The Palacio de Linares rose from one of Madrid’s most coveted plots in the early 1870s — five stories of limestone at the Plaza de Cibeles, gilded ballrooms, a private chapel, stained glass from Belgium. The Marqués de Linares had it built for his wife Raimunda, sparing nothing. It was a monument to devotion. It was only later, while settling his father Mateo’s estate, that José found the letter.

The documentation revealed what Mateo had concealed his entire adult life: he had fathered an illegitimate daughter with a working-class woman in Madrid. Her name was Raimunda. José’s wife. His half-sister. What followed consumed both of them. They reportedly sought religious counsel. The details blurred over time, passed through servants and newspaper archives, but the core never changed: the Marqués and Marquesa lived out their years in a palace built on a revelation neither had asked for.

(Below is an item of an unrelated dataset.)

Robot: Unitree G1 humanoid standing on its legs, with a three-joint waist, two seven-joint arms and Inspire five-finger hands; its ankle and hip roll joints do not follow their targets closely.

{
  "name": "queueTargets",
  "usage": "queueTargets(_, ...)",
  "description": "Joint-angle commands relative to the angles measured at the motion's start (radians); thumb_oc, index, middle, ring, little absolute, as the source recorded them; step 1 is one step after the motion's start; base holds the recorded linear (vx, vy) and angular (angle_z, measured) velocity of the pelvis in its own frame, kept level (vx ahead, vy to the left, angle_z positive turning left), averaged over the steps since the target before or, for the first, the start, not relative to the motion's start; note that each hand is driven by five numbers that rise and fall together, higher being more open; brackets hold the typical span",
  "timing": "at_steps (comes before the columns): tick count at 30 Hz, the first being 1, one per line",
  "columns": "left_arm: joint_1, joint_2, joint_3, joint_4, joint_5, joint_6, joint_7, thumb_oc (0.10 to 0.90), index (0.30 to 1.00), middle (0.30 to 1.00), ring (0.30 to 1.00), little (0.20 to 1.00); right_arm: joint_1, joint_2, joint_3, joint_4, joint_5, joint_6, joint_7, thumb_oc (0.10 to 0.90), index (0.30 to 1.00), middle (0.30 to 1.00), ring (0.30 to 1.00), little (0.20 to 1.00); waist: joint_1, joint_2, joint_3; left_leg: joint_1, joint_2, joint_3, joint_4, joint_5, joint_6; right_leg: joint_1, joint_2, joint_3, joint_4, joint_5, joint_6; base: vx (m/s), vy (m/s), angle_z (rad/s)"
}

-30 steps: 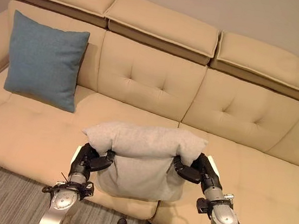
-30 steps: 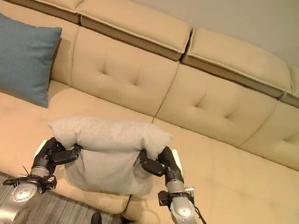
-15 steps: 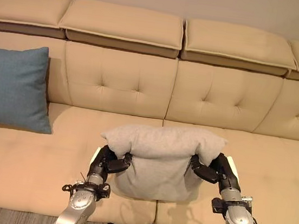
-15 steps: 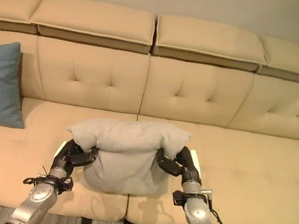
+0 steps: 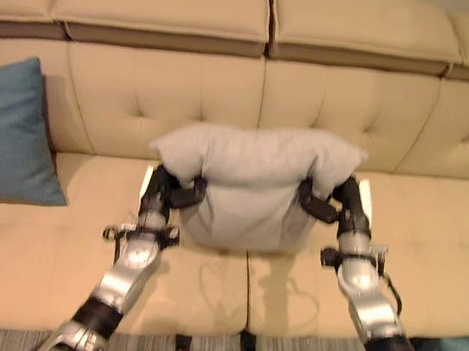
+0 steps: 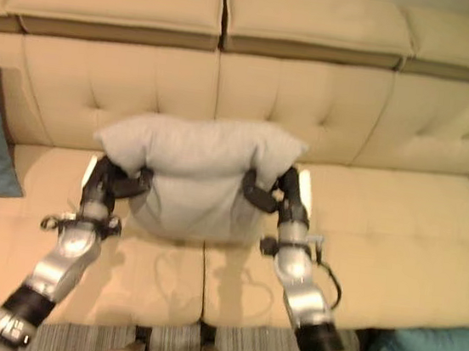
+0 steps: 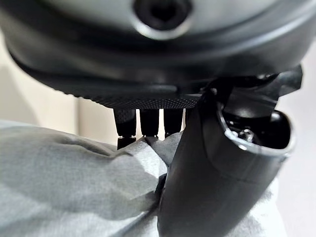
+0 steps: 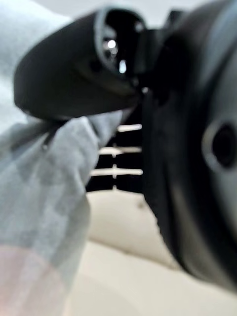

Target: Pick up all the scattered cushions and arrange them neatly on the sofa.

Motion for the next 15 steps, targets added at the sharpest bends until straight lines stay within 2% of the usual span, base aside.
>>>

In 1989, renovation workers — tradesmen who knew the sounds old buildings made — began reporting things they could not explain. Guards described footsteps and shadows in rooms they had just cleared. A woman arrived with recording equipment claiming to channel a spirit; her recordings were debunked. But the workers’ reports had preceded her by months, and the guards had nothing to gain. Since 1992, the palace has operated as the Casa de América, its gilded rooms hosting films, exhibitions, and diplomatic events. The footsteps, according to staff, continue.

Story Source: www.casamerica.es

Address: Plaza de Cibeles, 2, 28014 Madrid, Spain

Accessibility Rating: Open to All — Freely accessible to the public with no advance requirement. Includes hotels, restaurants, bars, and public historic sites where visitors may walk in without prior booking.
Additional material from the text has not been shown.